**Task goal:**
In the listing below, tally the lines that hold "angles" and report that number by itself.

**Material provided:**

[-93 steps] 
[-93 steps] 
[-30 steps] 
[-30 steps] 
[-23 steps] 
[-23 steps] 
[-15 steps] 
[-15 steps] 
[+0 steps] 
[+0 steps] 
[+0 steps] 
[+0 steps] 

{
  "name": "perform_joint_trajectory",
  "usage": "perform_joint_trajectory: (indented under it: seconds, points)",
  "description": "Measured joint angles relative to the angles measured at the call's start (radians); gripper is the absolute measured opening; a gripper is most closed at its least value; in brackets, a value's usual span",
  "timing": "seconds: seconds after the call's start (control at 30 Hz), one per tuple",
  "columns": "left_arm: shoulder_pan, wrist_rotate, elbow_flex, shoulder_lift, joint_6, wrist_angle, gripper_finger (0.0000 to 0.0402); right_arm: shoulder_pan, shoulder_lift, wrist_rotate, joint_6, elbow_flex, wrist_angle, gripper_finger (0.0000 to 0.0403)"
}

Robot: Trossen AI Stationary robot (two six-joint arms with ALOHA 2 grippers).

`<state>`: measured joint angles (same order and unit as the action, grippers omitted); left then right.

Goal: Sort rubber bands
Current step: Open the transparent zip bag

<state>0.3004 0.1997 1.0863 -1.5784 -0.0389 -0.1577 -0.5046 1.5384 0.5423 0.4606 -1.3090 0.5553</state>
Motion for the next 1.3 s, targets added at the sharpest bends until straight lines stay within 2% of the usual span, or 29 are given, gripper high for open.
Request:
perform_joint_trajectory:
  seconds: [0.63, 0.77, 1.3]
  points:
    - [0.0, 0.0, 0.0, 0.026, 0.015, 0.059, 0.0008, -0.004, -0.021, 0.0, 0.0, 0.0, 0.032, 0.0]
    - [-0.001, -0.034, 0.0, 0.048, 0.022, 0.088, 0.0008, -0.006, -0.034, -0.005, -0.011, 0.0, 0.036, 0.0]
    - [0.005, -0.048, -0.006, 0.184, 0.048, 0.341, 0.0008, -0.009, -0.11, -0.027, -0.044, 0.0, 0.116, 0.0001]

**Answer box:**
2